Rifiutando polemicamente tale immagine di Hegel altri studiosi hanno cercato di accreditare l’opposta
figura di un Hegel paladino della ragione e della libertà. Alcuni, non accettando questa riduzione di Hegel
quale “dittatore filosofico della Germania prussiana”,17 hanno insistito per una chiave di lettura
“progressista” della teoria politica di Hegel, che vede in lui più un teorico della società civile che non
dello Stato, dato che egli ha incessantemente polemizzato con i teorici della contro-rivoluzione e della
restaurazione ed è stato un portavoce della rivoluzione francese. Fra gli interventi più significativi citiamo
Ragione e Rivoluzione di Herbert Marcuse, il quale, dopo avere insistito sulle potenzialità critiche e
perciò liberatrici della ragione idealistica enumera le concrete differenze fra lo stato hegeliano e quello
totalitario (che si fonda sulla sottomissione delle masse attraverso il terrore, aborrito da Hegel).
Sembrerebbero emerse inoltre alcune interpretazioni di un Hegel “massone” e “segreto” in base ad alcuni
quaderni di appunti presi da uditori nel corso di lezioni di Hegel nel corso di lezioni tenute nel 1831, da
cui emergerebbe un Hegel socialista-liberale. E non dimentichiamo che nella Fenomenologia la
realizzazione del riconoscimento, fra gli individui liberi della società moderna, è affidata da Hegel al
linguaggio, all’esercizio del linguaggio “in un contesto pratico e morale in cui il confronto tra le
autocoscienze non è mediato dalla lotta o dalla violenza ma dal giudizio che ciascuno esprime
vicendevolmente nei confronti dell’azione compiuta dall’altro […] la proposta hegeliana è
l’intersoggettività dialogante. Essa non garantisce che l’azione in sé sia e rimanga buona, garantisce
piuttosto la reciproca comprensione tra esseri umani”.18 Questo non sembra suffragare l’intenzione di
teorizzare uno stato tirannico o violento.
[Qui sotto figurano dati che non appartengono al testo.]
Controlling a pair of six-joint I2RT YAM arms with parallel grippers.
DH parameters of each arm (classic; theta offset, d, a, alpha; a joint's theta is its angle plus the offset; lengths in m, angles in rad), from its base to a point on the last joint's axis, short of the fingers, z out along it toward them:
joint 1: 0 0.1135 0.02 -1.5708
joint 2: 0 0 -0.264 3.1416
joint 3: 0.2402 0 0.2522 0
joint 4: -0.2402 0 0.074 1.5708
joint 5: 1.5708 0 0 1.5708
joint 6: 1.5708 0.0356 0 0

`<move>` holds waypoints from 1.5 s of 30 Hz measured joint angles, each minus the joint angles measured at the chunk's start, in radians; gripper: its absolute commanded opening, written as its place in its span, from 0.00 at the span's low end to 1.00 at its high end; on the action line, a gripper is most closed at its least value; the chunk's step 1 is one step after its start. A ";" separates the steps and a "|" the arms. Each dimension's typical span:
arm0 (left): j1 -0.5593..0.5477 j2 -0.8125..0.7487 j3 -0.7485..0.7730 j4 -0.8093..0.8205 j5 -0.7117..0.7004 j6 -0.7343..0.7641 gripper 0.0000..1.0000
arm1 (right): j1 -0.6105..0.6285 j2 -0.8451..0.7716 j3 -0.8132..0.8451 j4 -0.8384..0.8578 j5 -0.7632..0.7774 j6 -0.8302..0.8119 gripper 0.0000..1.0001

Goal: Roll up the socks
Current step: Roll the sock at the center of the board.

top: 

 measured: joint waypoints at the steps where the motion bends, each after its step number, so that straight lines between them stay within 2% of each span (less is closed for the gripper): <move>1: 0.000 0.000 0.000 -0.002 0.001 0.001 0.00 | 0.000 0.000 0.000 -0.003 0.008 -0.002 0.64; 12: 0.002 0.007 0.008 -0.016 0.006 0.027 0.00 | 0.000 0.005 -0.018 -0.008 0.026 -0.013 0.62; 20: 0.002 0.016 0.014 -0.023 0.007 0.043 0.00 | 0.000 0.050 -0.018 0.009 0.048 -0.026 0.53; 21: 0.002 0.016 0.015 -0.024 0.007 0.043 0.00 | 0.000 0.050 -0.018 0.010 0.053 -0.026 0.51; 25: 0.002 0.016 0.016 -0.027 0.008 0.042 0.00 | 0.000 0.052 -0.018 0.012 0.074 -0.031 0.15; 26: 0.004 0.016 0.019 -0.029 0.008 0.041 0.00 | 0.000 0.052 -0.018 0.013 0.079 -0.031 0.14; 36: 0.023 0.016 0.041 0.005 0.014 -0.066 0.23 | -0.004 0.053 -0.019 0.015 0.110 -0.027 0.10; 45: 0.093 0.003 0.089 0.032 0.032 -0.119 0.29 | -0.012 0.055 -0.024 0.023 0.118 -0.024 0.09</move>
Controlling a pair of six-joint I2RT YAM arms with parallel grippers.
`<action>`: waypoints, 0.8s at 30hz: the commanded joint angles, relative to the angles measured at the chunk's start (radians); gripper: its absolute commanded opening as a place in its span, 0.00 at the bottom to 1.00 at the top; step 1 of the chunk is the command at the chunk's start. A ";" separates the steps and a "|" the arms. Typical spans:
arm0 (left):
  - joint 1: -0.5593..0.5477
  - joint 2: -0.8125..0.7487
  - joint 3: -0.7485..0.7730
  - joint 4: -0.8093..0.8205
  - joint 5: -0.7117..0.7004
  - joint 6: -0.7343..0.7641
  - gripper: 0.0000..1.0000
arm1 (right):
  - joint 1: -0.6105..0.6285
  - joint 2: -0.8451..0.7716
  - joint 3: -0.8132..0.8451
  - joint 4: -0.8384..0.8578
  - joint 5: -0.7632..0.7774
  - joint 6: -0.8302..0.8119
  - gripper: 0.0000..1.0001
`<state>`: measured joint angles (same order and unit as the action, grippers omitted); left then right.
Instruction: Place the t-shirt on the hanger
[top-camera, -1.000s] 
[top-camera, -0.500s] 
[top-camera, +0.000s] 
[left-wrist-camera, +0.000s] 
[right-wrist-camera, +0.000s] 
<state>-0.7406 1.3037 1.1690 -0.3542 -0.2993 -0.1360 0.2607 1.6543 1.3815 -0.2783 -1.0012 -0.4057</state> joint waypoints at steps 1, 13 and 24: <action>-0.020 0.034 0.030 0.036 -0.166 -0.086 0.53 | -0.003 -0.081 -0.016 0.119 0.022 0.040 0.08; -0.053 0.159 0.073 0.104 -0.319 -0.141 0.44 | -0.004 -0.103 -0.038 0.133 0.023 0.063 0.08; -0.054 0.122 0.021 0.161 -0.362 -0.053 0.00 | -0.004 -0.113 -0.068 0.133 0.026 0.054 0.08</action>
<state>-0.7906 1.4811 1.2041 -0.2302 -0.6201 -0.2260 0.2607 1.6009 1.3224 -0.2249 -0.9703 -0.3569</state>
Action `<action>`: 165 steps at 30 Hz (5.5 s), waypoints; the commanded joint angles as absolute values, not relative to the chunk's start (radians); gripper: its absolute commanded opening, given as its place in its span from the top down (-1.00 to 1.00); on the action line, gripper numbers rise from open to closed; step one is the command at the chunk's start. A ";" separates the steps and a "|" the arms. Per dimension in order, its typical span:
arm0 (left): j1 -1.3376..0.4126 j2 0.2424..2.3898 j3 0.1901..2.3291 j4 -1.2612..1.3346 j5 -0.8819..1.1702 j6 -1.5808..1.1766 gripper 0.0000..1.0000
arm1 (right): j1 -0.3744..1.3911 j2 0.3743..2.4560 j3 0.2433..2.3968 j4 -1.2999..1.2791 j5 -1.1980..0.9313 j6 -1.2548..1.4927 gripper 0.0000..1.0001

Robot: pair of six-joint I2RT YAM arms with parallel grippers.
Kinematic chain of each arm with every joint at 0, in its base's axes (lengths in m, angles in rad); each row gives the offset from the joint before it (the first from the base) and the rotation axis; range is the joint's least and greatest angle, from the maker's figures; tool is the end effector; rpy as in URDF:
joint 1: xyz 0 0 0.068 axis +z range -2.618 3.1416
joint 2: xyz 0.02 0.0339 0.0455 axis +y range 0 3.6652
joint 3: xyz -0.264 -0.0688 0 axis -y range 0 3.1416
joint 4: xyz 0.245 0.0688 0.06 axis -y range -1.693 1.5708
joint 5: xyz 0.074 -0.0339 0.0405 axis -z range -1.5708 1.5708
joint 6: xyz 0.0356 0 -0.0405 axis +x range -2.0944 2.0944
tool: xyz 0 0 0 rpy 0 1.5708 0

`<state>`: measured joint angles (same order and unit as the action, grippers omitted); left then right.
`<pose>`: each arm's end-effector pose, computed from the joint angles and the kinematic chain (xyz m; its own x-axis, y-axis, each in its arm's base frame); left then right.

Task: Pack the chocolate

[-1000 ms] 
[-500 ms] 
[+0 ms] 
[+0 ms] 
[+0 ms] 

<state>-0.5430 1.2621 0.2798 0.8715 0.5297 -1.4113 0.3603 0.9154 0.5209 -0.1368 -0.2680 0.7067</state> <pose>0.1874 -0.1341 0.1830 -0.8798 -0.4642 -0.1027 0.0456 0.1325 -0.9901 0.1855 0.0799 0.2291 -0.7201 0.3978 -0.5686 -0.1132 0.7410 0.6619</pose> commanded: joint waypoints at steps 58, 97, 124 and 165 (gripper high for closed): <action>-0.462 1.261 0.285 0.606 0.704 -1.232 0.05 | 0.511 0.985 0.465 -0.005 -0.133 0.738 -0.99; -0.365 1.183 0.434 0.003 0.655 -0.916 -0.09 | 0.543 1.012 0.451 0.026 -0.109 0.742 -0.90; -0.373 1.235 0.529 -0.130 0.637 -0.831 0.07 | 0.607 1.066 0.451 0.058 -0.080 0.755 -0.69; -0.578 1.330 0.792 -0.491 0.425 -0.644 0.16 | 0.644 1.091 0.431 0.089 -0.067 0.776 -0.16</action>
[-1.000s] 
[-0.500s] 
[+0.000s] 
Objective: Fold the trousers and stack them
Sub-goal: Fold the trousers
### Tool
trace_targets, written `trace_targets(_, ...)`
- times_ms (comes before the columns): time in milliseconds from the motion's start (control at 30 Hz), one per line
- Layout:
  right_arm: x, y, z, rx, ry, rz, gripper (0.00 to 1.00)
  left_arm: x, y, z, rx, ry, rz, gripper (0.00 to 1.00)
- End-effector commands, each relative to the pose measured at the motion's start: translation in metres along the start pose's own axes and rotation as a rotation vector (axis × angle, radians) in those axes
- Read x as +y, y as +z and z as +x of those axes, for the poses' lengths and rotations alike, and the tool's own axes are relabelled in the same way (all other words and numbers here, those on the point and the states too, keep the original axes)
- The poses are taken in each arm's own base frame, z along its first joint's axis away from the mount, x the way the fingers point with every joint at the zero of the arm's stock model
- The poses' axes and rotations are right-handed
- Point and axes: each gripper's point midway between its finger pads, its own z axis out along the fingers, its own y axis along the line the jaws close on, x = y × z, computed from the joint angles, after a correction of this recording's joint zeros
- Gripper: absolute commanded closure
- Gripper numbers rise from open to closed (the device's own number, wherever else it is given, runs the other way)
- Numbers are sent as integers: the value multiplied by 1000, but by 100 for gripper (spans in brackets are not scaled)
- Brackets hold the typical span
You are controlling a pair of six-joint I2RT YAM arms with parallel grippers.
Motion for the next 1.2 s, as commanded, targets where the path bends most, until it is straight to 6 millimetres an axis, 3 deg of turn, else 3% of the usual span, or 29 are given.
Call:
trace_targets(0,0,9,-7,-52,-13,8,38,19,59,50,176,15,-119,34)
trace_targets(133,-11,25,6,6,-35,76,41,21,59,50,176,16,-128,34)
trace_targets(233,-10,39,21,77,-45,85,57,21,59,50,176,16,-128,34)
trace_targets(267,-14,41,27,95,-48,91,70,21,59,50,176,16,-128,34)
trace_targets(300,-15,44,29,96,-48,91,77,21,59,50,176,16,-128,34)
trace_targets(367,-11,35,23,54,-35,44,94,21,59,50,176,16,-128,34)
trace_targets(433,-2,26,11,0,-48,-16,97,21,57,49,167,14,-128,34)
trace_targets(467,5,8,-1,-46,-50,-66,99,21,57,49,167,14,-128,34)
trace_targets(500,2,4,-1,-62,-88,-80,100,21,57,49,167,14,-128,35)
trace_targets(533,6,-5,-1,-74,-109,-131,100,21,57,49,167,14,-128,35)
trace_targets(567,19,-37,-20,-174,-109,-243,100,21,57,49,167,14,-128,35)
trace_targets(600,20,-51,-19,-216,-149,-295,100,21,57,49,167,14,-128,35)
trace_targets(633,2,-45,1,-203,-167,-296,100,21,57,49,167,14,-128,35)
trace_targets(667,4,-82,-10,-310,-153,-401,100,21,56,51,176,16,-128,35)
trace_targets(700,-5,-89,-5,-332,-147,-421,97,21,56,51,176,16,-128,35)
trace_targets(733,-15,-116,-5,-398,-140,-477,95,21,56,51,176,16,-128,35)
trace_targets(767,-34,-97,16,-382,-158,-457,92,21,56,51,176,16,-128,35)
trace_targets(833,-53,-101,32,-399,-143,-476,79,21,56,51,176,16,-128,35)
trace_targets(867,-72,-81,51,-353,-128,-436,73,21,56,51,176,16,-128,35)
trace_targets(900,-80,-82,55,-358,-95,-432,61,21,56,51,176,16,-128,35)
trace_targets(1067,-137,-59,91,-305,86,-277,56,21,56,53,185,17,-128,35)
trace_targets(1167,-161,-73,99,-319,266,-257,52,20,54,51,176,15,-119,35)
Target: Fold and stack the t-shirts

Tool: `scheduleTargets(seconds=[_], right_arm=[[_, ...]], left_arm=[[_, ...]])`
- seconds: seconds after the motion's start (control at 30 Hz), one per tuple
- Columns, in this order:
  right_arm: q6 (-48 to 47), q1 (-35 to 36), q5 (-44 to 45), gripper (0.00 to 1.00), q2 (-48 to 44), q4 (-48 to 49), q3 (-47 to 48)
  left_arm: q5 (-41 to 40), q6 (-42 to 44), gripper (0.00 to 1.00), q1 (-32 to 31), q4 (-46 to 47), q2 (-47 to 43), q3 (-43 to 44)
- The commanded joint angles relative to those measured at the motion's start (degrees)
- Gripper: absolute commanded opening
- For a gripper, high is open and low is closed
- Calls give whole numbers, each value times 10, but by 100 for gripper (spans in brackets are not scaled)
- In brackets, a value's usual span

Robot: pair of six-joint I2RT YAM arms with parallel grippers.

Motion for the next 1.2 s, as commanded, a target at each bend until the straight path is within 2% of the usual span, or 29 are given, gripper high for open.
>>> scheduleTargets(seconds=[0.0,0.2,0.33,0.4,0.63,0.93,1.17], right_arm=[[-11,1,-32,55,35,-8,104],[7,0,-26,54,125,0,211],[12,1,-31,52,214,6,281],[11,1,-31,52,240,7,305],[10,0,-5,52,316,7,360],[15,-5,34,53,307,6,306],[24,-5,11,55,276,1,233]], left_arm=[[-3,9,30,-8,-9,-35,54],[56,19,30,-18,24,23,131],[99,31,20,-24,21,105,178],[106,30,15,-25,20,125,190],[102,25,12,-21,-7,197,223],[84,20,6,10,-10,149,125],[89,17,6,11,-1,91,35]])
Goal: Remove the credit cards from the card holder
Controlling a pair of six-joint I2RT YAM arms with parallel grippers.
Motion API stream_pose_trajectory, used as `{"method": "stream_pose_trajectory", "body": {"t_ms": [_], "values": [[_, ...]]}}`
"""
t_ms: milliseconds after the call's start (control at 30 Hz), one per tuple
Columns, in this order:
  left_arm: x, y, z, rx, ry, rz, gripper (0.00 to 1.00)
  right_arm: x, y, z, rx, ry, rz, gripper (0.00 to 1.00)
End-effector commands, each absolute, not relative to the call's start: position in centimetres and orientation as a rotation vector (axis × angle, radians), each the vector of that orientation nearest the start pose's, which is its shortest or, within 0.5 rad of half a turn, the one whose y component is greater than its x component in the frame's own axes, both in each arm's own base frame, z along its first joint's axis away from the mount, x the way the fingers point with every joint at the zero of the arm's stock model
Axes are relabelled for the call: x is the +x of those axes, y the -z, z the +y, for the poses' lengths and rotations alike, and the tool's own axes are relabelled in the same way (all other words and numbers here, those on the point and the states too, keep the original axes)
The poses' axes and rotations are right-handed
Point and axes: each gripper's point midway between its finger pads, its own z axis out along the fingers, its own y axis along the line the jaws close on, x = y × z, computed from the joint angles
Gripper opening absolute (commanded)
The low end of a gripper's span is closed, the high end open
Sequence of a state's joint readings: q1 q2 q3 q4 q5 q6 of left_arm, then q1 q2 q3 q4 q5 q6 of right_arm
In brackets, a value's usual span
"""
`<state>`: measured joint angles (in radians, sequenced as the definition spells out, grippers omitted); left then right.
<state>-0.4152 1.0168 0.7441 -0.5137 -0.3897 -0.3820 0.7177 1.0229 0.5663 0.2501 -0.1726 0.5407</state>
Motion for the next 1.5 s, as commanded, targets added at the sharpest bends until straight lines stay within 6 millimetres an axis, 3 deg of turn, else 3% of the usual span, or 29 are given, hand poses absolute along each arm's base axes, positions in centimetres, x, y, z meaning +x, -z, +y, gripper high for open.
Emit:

Due visioni di Hegel contraddittorie, due opposte “leggende”. Esse andrebbero ridimensionate. Forse ha
ragione Norberto Bobbio quando afferma che “Hegel non è un “reazionario” ma non è neppure, quando
scrive la filosofia del diritto un “liberale” è puramente e semplicemente un conservatore, in quanto
pregia più lo stato che l’individuo, più l’autorità che la libertà, più la coesione del tutto che l’indipendenza
delle parti, più l’obbedienza che la resistenza, più il vertice della piramide che la base”.
17
Rudolf Haym, Hegel e il suo tempo, Berlino 1857.
Pancaldi, Trombino, Villani, Philosophica, 3 a, Marietti, pag. 138-139.